● **EXERCISE OBJECTIVE**: Scan the material for the word "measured", then return every line where it appears.

____________

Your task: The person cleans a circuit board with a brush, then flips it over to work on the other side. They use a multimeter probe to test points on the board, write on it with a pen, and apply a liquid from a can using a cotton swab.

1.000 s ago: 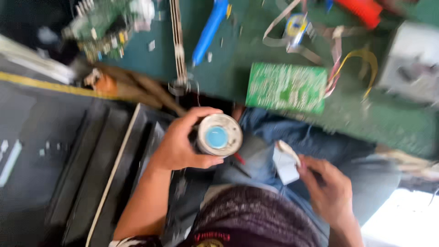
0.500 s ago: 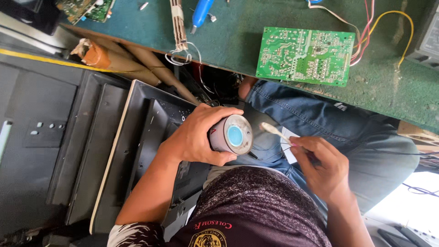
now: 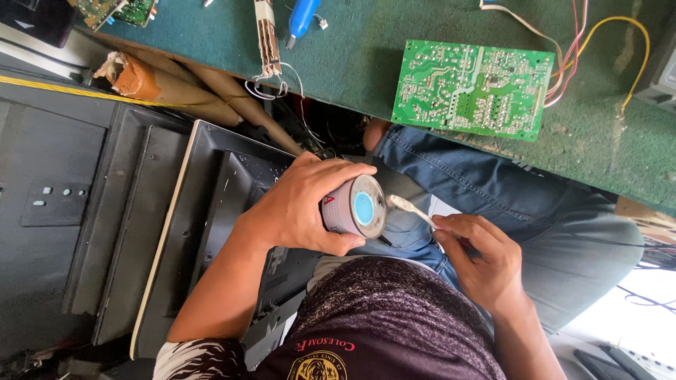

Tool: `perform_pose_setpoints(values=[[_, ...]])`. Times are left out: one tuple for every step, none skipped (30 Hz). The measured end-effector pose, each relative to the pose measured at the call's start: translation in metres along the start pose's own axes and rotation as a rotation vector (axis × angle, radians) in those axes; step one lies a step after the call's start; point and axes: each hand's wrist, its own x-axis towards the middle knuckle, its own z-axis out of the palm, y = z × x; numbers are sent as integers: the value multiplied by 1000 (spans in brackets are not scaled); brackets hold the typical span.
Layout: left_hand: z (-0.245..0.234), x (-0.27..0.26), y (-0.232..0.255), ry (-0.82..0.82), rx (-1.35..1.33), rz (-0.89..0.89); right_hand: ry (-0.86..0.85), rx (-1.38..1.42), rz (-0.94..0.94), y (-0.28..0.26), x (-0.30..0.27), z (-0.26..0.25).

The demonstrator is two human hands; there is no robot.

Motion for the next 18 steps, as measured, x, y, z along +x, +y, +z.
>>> perform_pose_setpoints(values=[[0, 1, 0, -6, 5, 7, 2, -2, -4, 1, 0, 0], [0, 2, 0, -12, 10, 13, 4, -5, -8, 2, 0, 0], [-1, 3, 1, -12, 11, 14, 6, -5, -8, 2, 1, -1], [-2, 4, 2, -23, 20, 18, 4, -3, -5, 2, 1, -1], [-2, 5, 3, -34, 29, 21, 2, 0, 0, 2, 1, -2], [-3, 7, 4, -35, 29, 21, 3, 0, 1, 2, 1, -3], [-3, 8, 5, -45, 39, 22, 5, 2, -3, 2, 1, -3], [-4, 9, 5, -54, 49, 23, 7, 4, -7, 2, 2, -3], [-4, 10, 6, -55, 50, 25, 8, 4, -7, 2, 2, -4], [-4, 11, 6, -60, 47, 21, 12, 12, -3, 3, 1, -4], [-4, 11, 7, -65, 45, 17, 15, 22, 1, 4, 0, -4], [-4, 12, 8, -65, 46, 17, 16, 22, 0, 4, 0, -4], [-4, 12, 9, -64, 53, 16, 20, 27, 0, 3, 1, -5], [-4, 13, 9, -62, 61, 14, 24, 31, -1, 3, 1, -5], [-5, 13, 10, -63, 62, 15, 25, 31, -1, 3, 2, -5], [-5, 14, 11, -69, 63, 15, 19, 29, -9, 3, 2, -5], [-5, 14, 11, -75, 63, 16, 13, 27, -18, 4, 3, -6], [-5, 16, 11, -76, 64, 17, 14, 26, -18, 3, 4, -6]])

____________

● **SOLUTION BELOW**:
Tool: `perform_pose_setpoints(values=[[_, ...]])`. Times are left out: one tuple for every step, none skipped (30 Hz). The measured end-effector pose, each relative to the pose measured at the call's start: translation in metres along the start pose's own axes and rotation as a rotation vector (axis × angle, radians) in those axes; step one lies a step after the call's start; point and axes: each hand's wrist, its own x-axis towards the middle knuckle, its own z-axis out of the palm, y = z × x; numbers are sent as integers: the value multiplied by 1000 (spans in brackets are not scaled); brackets hold the typical span.
Motion for the next 18 steps, as measured, x, y, z along +x, +y, +z.

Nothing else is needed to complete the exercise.